11-30-2020 09:12 AM - edited 11-30-2020 09:12 AM
Don't blame the sellers for that. Ebay does that the instant you purchase the shipping. Ebay enters the tracking and marks it shipped even before the label is printed. There is no option to turn it off either. The only way is to pay for shipping on the shipper's site of take it to the post office. You then have to enter the tracking and mark it shipped yourself. However, you lose the ebay shipping discount.
Trust my as a seller, I would love to mark it shipped when the carrier picks it up. It leads to unhappy buyers and needs to be changed.
11-30-2020 09:30 AM
You're absolutely right! Good point!
11-30-2020 10:33 AM - edited 11-30-2020 10:34 AM
Gosh -- on my selling ID I always -- every time -- take my sold and packaged items to a local post office the same day I print my mailing/postage label through eBay and/or PayPal. If I get a confirmation that the buyer has paid after the time of day I know my local post office(s) have their last pickup , what I do is wait until the next business day to print my label and take the item to the post office. And then, I'd say about 90% of the time, I send a message to my buyer saying "I just dropped your package at the local post office drop box." Buyers are able to click on that computer-generated tracking number and see whether I really took the package to the post office that same day or whether I waited, as you say, "a week or more."

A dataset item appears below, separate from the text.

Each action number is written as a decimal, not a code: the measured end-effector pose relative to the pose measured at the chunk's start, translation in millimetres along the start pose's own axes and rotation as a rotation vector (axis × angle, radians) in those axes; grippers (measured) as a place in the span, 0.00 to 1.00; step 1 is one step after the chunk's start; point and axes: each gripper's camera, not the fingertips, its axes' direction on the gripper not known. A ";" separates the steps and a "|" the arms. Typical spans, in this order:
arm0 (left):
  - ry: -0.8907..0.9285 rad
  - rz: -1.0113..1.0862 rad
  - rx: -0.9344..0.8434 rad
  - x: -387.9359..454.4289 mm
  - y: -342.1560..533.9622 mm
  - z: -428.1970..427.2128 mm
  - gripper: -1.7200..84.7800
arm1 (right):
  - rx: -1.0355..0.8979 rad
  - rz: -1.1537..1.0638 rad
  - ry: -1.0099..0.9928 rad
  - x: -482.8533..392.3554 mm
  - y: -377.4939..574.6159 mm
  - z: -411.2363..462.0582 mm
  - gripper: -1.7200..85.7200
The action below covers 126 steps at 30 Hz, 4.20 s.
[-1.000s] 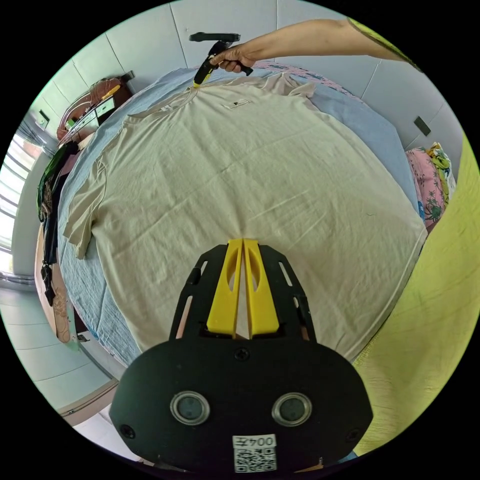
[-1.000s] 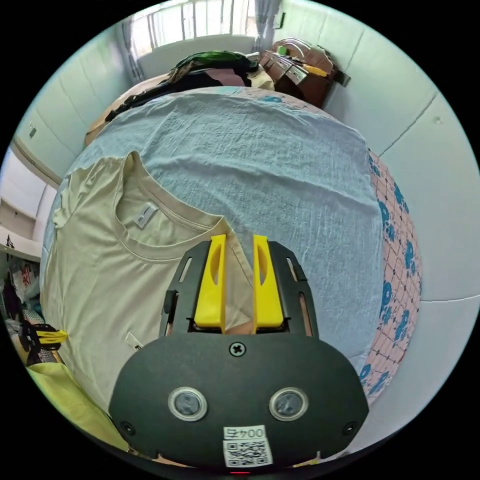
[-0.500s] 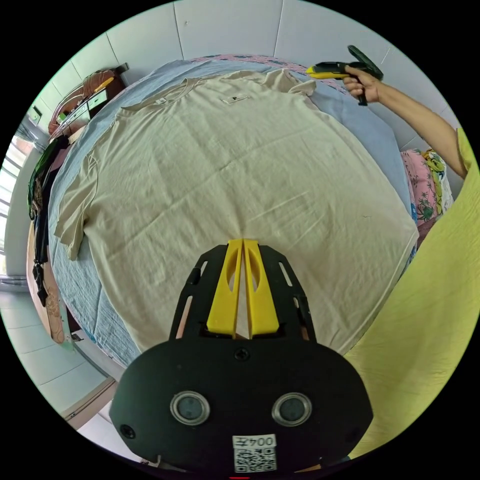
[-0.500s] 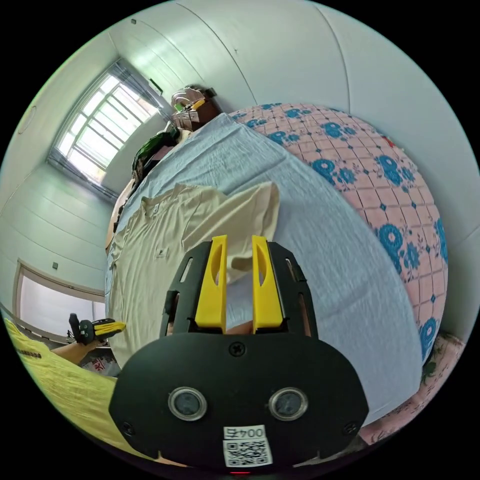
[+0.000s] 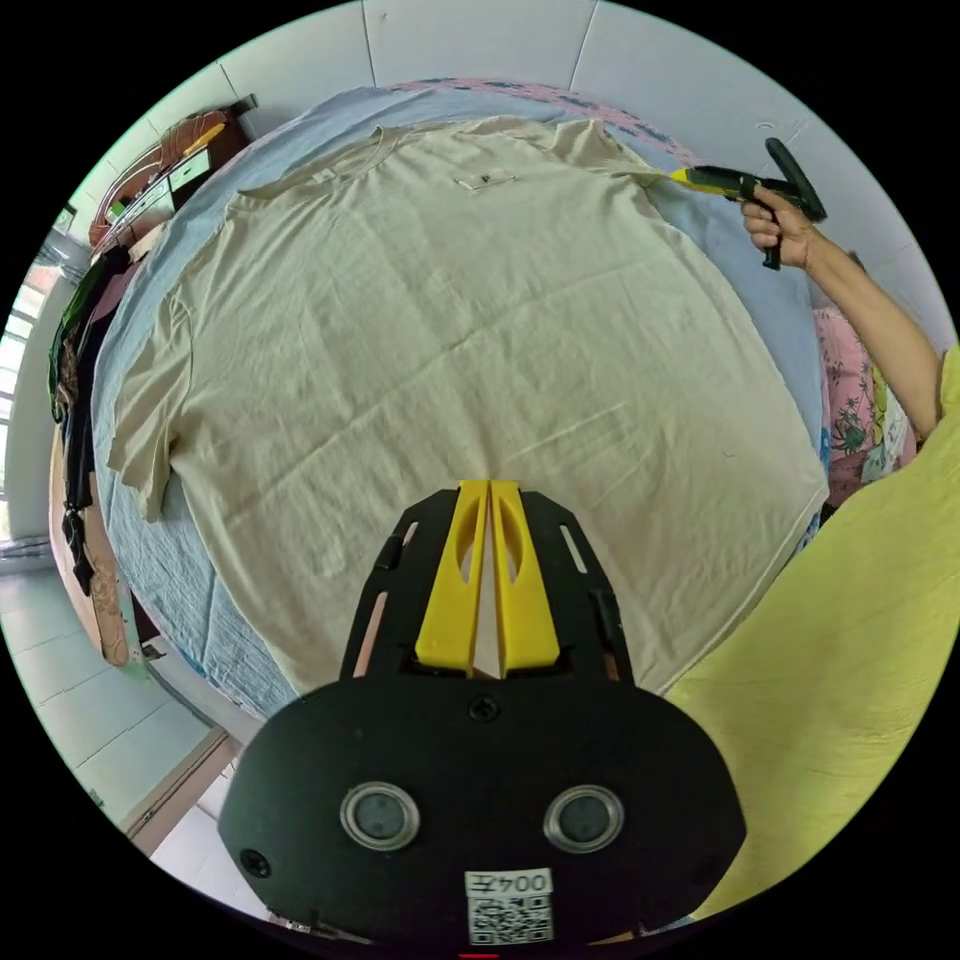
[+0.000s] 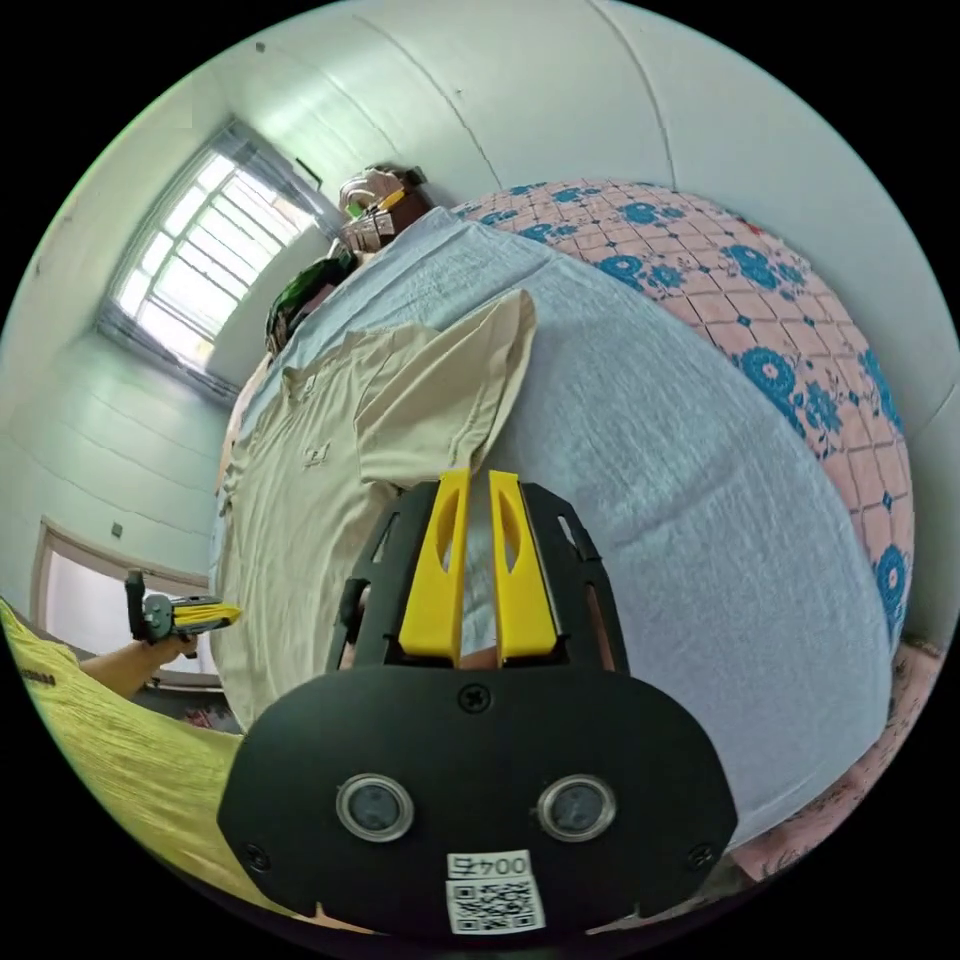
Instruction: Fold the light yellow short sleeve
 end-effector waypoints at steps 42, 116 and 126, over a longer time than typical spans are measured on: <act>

There is a way, though, for you to make sure the tracking number for your sold item does not get entered into eBay's system. Pack up your package or envelope. Either write the recipient's name and address onto the package/envelope or type and print a label that has only the recipient's name and address.
Take that package/envelope to a post office. Stand in line. Go to the counter and pay for the postage and a tracking number. Your printed receipt will also show the tracking number.
Go back to your home and log back onto your computer. Go to eBay and open your "Sold" items. On each of those "Sold" entries, you will find a place where you can enter the tracking number -- so, you will want to type in that tracking number that shows on your receipt from the post office. Be careful and make sure you type in that long string of numbers accurately.
A lot of sellers don't really have time to do all that, and we still manage to keep our integrity.